Hill verbally complied with the officers’ orders throughout the footage. At least one officer attempted to reason with Hill and de-escalate the situation as bystanders filmed the incident from both the sidewalk and their vehicles.
“I’m just being a Black man, that’s it,” Hill called out. “I’m just being Black in America.”
“We’re dark, too, brother,” one officer replied. “We’re people of color, too. Don’t play like that’s special.”
Hill was released after roughly 25 minutes, when Brooks and Hill’s agent, Drew Rosenhaus, arrived. The audio cuts out multiple times, but in one angle, Hill is heard telling officers he would “see y’all in court” before re-entering his vehicle.
“If I wasn’t Tyreek Hill, Lord knows, I probably would have been, like, worst-case scenario, I would have been shot or would have been locked up” and “put behind bars, you know, for a simple speeding ticket,” Hill told NBC News.
Hill caught 7 passes for 130 yards and an 80-yard touchdown in the Dolphins win Sunday over the Jacksonville Jaguars.
After scoring, he made light of that morning’s incident by placing his hands behind his back and allowing teammate Jaylen Waddle to “detain” him as they returned to the team’s sideline.
Hill told NBC News, “you learn to laugh and have a good time” in regard to the celebration.
On Monday night, the Dolphins released a statement, saying the team was “saddened by the overly aggressive and violent conduct directed towards Tyreek Hill, Calais Campbell and Jonnu Smith,” adding that “it is both maddening and heartbreaking to watch the very people we trust to protect our community use such unnecessary force and hostility towards these players, yet it is also a reminder that not every situation like this ends in peace, as we are grateful this one did. ‘What if I wasn’t Tyreek Hill?’ is a question that will carry with resounding impact.”
The statement continued, by saying the franchise is “proud to have a strong and positive relationship with the Miami-Dade Police Department and other law enforcement agencies and recognize that the vast majority of officers do serve the community with the utmost character and desire to protect all citizens. However, as is on full display in the videos released tonight, there are some officers who mistake their responsibility and commitment to serve with misguided power.
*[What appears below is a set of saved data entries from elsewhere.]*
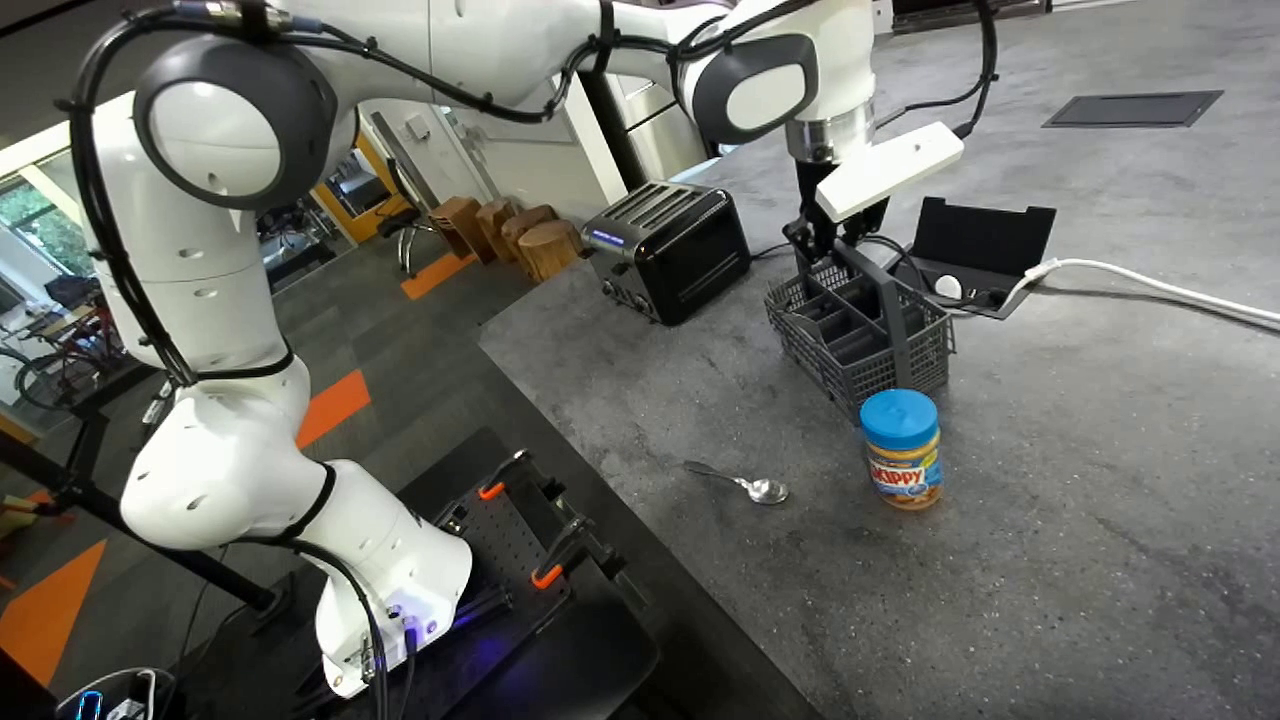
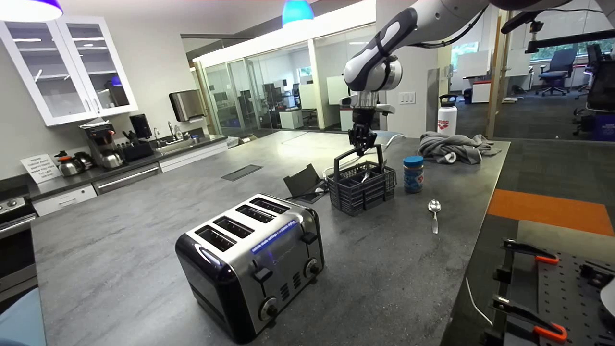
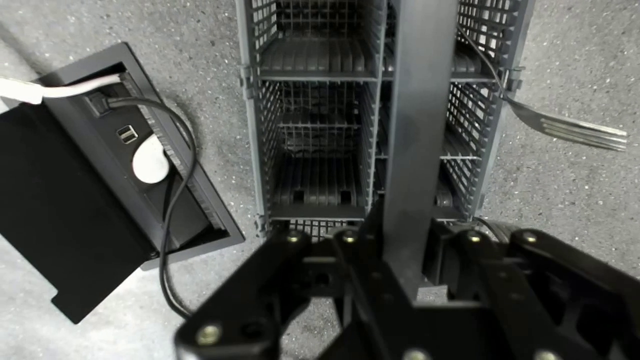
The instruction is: Turn over the cutlery basket
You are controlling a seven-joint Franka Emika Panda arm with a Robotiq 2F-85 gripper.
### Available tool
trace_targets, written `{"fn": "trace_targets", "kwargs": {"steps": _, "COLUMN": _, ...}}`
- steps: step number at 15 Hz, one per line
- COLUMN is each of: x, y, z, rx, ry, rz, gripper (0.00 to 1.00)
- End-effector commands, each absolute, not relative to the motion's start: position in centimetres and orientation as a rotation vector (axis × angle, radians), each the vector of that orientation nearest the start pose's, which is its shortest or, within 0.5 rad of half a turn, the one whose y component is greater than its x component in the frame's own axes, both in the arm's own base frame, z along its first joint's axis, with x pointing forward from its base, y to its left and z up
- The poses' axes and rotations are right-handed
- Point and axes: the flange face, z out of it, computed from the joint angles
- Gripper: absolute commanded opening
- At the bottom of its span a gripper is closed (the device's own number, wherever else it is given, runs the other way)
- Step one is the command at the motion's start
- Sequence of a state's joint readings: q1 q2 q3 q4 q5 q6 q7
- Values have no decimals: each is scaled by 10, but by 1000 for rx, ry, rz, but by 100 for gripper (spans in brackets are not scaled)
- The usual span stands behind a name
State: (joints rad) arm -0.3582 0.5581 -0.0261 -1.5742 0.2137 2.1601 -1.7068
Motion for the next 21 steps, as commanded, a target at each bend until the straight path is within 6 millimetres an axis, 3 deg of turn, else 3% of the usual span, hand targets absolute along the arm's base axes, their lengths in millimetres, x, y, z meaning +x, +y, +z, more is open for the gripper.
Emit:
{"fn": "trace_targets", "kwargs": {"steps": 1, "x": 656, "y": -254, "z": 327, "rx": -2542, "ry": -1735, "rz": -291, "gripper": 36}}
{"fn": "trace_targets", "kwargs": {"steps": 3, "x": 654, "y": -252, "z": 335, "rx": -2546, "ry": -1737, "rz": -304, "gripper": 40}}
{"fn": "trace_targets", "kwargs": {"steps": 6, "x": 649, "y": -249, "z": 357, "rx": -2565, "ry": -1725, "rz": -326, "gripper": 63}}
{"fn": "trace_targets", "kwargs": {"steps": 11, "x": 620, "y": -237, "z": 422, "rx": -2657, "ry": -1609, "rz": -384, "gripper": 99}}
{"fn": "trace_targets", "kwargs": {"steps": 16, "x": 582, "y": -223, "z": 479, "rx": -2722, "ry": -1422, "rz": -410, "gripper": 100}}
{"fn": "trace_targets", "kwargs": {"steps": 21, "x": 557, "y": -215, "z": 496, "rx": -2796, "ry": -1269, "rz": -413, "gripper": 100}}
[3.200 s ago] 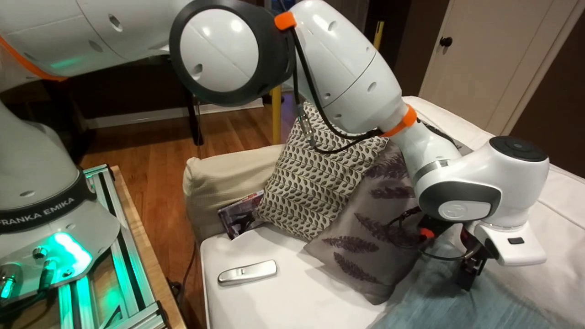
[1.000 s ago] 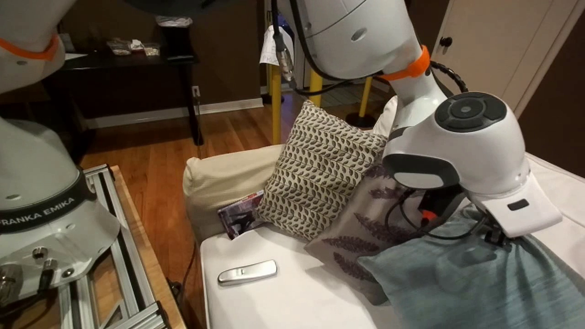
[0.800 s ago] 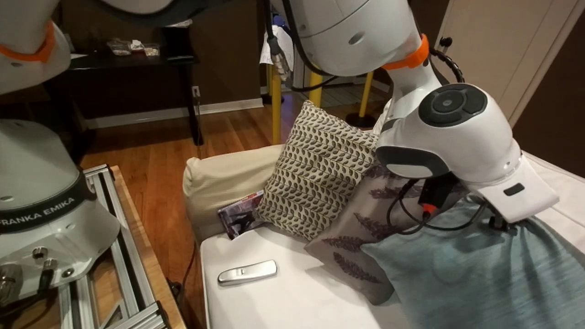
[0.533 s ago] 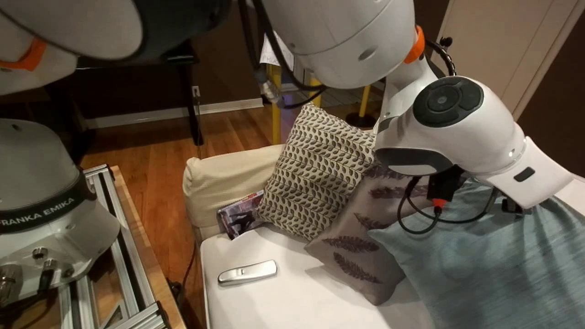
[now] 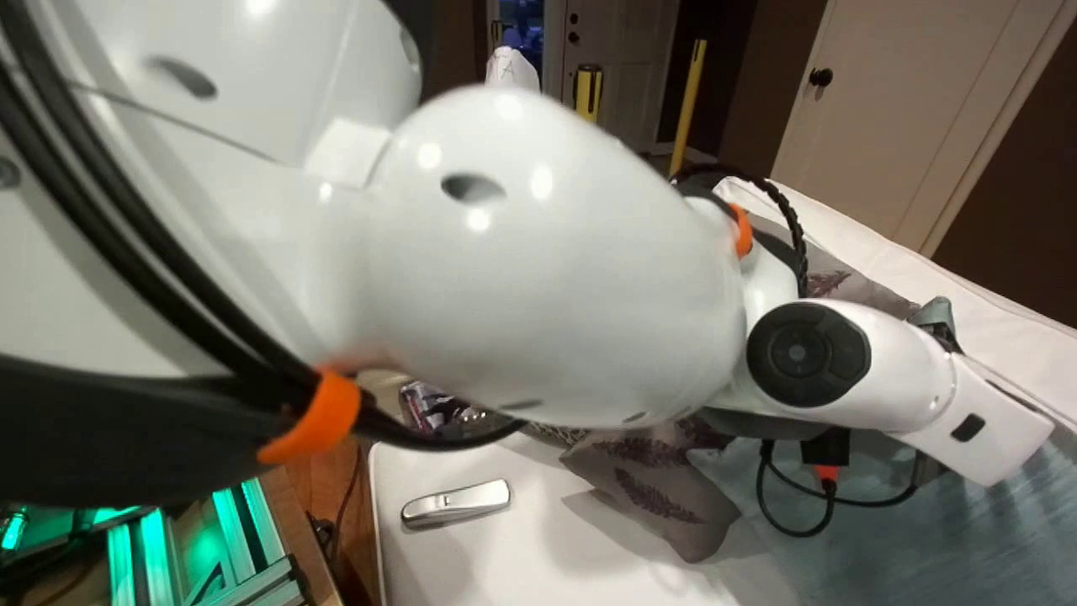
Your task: Adjust the slanted blue pillow
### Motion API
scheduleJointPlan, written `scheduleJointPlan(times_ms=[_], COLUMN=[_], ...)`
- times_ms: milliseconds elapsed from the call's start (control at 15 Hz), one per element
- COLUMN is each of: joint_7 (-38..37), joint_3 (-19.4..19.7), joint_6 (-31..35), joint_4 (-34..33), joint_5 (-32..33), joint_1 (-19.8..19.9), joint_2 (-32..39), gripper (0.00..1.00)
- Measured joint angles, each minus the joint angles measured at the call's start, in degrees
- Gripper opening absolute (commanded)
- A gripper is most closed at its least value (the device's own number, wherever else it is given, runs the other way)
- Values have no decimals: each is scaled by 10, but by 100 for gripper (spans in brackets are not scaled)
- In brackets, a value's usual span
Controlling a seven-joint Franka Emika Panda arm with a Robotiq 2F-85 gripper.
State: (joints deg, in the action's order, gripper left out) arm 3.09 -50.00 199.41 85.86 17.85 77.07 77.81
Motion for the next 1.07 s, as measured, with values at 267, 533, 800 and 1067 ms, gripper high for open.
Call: scheduleJointPlan(times_ms=[267,533,800,1067], joint_7=[-15,-42,-86,-140], joint_3=[42,134,254,365], joint_6=[-55,-150,-257,-347], joint_4=[-49,-115,-191,-253], joint_5=[-17,-116,-216,-287], joint_1=[-30,-101,-195,-277], joint_2=[25,4,-16,-23], gripper=[3,3,16,48])
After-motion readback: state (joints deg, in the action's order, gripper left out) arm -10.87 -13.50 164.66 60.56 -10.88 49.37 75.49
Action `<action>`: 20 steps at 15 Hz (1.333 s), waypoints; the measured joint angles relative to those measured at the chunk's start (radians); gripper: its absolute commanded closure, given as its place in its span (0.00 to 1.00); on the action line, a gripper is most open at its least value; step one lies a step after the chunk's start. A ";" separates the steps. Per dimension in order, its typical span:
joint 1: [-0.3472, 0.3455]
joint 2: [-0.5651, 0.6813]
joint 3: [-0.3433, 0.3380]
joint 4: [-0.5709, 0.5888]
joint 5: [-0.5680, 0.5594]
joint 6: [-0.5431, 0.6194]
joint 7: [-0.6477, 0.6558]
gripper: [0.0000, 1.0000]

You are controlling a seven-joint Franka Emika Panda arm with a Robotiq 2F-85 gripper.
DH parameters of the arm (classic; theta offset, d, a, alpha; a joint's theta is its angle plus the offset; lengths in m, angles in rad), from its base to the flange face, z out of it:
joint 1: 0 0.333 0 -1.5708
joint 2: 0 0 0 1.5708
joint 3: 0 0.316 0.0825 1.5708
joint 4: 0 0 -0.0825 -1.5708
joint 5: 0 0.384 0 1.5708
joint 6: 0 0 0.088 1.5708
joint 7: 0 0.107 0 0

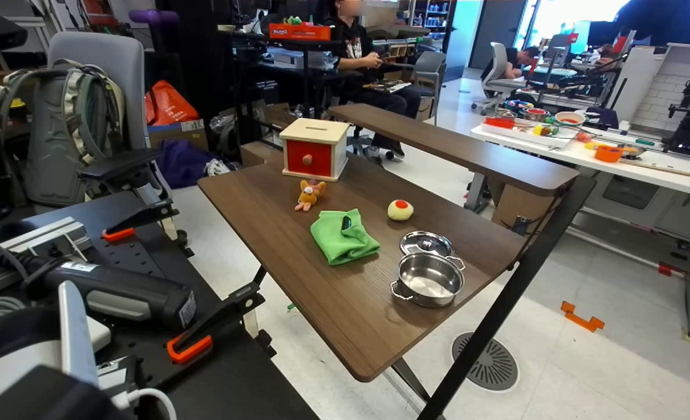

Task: Pull out the drawer on the table

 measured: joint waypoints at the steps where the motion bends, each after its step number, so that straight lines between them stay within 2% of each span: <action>1: 0.008 0.044 0.009 -0.004 -0.030 0.050 0.000 0.00; 6: 0.040 0.226 0.018 -0.027 -0.181 0.305 -0.010 0.00; 10: 0.047 0.346 0.016 -0.014 -0.231 0.441 -0.056 0.00; 14: 0.062 0.468 0.016 0.059 -0.231 0.463 -0.137 0.00; 20: 0.080 0.645 0.020 0.235 -0.226 0.471 -0.259 0.00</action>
While we commend MDPD for taking the right and necessary action to quickly release this footage, we also urge them to take equally swift and strong action against the officers who engaged in such despicable behavior.
“We will stand beside Tyreek and our players as they work to use their platform and this situation to make a positive impact in our community. We have always believed that the game of football holds a unique power to bring people together, and we remain hopeful that through the collective work of the players, organization and our community partners, we can create lasting change.”
Earlier in the day, the South Florida Police Benevolent Association also released a statement — before the body camera footage went public — saying Hill was “uncooperative” with officers.
“Before the Dolphins game yesterday, an incident occurred where Tyreek Hill was placed in handcuffs before being released. First, to be clear, at no time was he ever under arrest. He was briefly detained for officer safety, after driving in a manner in which he was putting himself and others in great danger,” Steadman Stahl, the president of the South Florida Police Benevolent Association, said in a statement.
“Upon being stopped, Mr. Hill was not immediately cooperative with the officers on scene who, pursuant to policy and for their immediate safety, placed Mr. Hill in handcuffs. Mr. Hill, still uncooperative, refused to sit on the ground and was therefore redirected to the ground,” Stahl added.
Stahl told the Andy Slater Show that Hill “escalated” the situation and it would have gone by faster if Hill had complied.
Information from the Associated Press was used in this report.